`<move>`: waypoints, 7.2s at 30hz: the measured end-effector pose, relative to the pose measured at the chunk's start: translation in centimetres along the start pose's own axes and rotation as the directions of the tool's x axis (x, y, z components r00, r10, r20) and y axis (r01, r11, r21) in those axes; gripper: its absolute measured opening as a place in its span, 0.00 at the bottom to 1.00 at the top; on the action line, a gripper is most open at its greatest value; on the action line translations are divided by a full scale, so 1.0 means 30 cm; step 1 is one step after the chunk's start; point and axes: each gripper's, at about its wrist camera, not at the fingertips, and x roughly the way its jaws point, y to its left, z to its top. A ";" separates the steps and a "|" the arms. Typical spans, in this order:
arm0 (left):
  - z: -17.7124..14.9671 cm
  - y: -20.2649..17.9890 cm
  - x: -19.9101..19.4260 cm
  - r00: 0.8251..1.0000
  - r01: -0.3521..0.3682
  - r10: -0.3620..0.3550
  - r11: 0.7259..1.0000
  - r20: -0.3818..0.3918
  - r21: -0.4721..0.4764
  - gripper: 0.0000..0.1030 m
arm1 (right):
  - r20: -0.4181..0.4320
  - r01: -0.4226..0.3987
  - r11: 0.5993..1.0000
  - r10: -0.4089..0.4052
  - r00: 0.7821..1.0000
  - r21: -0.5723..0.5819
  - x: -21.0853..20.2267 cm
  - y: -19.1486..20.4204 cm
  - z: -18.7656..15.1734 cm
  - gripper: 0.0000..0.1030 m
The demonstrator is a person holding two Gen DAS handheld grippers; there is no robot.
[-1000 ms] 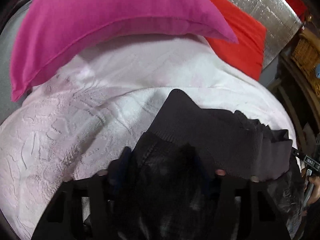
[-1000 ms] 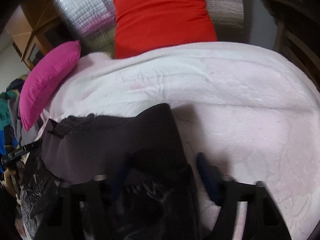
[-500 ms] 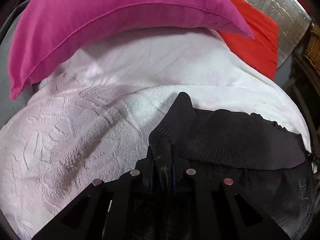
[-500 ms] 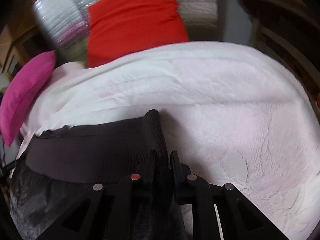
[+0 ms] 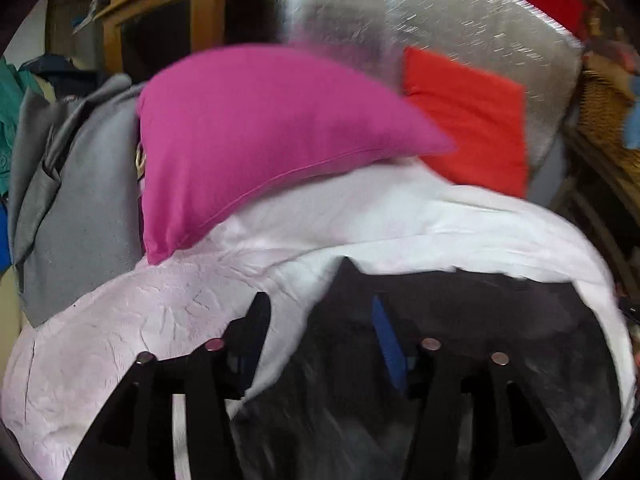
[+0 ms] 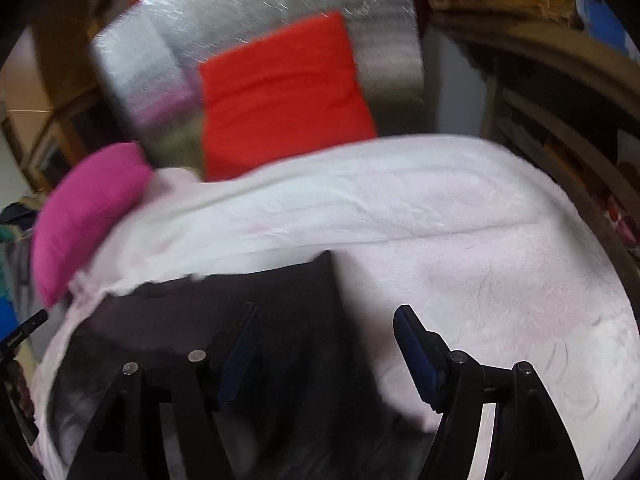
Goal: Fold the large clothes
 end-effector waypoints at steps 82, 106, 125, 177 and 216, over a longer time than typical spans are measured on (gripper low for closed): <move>-0.562 -0.035 -0.252 0.972 -0.229 0.230 0.973 0.049 -0.020 0.67 | 0.041 0.145 0.989 -0.144 0.989 -0.036 -0.276 0.301 -0.562 0.84; -0.453 -0.047 -0.268 0.985 -0.167 0.168 0.985 0.039 -0.031 0.72 | 0.016 0.119 0.991 -0.120 0.993 0.062 -0.334 0.141 -0.440 0.85; -0.277 -0.403 0.253 0.974 -0.064 0.088 0.991 -0.207 0.118 0.79 | -0.195 0.186 0.966 -0.221 0.956 -0.179 0.229 0.397 -0.247 0.88; -0.596 0.200 -0.212 0.983 -0.160 0.150 0.983 -0.105 -0.095 0.81 | -0.044 0.136 0.988 -0.140 0.989 -0.077 -0.211 0.169 -0.598 0.91; -0.601 -0.062 -0.362 0.989 -0.141 0.140 0.990 -0.036 -0.003 0.79 | 0.028 0.008 0.998 -0.006 1.000 -0.062 -0.285 0.437 -0.624 0.92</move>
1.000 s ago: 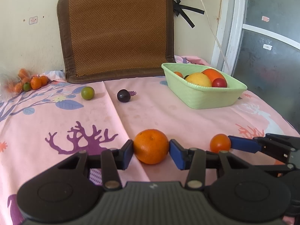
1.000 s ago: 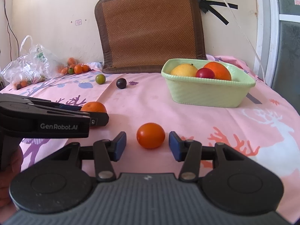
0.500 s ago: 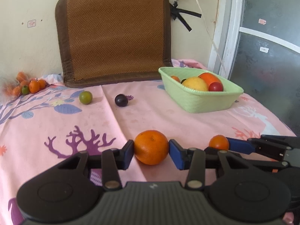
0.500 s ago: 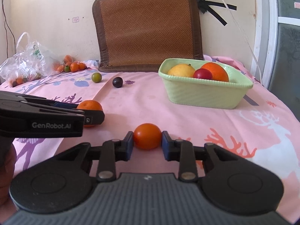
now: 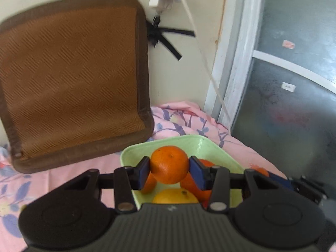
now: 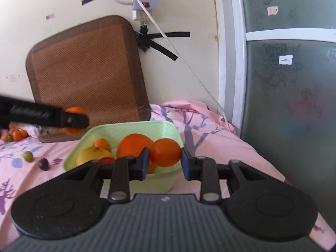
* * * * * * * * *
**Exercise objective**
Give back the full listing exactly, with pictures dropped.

**Task output**
`<move>`: waypoints, 7.2s at 30hz: the measured end-effector pose, relative to the pose measured at the chunk's start: translation in centimetres along the start pose's own axes and rotation as the directions of the tool's x axis (x, y, z components r00, r10, r20) and y axis (r01, r11, r21) in those axes; gripper: its absolute measured opening as a place in its span, 0.00 at the bottom to 1.00 at the top; on the action line, a gripper is most open at its greatest value; on the action line translations are divided by a full scale, so 1.0 means 30 cm; step 1 is one step after the chunk's start; point and axes: each gripper's, at about its wrist camera, not at the fingertips, and x roughly the way its jaws point, y to its left, z to its top. A ";" separates the steps and a "|" the arms. Typical spans, in this order:
arm0 (left):
  - z: -17.7124..14.9671 cm
  - y: -20.2649..17.9890 cm
  - x: -19.9101..19.4260 cm
  - r00: 0.8251..1.0000
  - r01: -0.3521..0.3682
  - r10: -0.3620..0.3550
  - r11: 0.7259..1.0000
  - r20: -0.3818..0.3918
  - r21: -0.4721..0.4764
  - gripper: 0.0000..0.1030 m
arm1 (right):
  - r20: -0.4181..0.4320
  - r01: -0.4226..0.3987
  - r11: 0.5993..1.0000
  - r10: -0.4089..0.4052
  - r00: 0.7821..1.0000
  - r21: -0.5723..0.5819
  - x: -21.0853..20.2267 cm
  - y: -19.1486..20.4204 cm
  - z: -18.7656..15.1734 cm
  - gripper: 0.0000..0.1030 m
The demonstrator is a person holding two Gen DAS handheld grippers; there is no robot.
[-1000 ms] 
[-1000 ms] 
[-500 ms] 
[-500 ms] 
[+0 ms] 
[+0 ms] 
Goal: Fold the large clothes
 end-effector waypoints at steps 82, 106, 125, 177 and 216, over a longer time than typical spans are measured on (gripper low for closed): <move>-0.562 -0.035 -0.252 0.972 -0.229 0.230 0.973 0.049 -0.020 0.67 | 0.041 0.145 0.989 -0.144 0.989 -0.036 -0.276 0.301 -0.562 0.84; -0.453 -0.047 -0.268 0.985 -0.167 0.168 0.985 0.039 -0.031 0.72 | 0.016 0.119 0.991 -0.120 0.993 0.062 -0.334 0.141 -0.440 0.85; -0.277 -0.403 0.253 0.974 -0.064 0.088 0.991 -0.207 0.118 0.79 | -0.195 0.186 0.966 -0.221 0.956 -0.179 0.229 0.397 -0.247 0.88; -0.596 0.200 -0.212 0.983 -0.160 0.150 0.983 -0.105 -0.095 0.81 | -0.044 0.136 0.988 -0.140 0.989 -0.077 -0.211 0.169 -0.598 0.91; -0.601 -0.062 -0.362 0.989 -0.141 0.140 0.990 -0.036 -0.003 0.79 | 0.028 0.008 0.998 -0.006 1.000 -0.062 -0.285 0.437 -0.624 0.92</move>
1.000 s ago: 
1.000 s ago: 
0.500 s ago: 
0.500 s ago: 
now: 
now: 

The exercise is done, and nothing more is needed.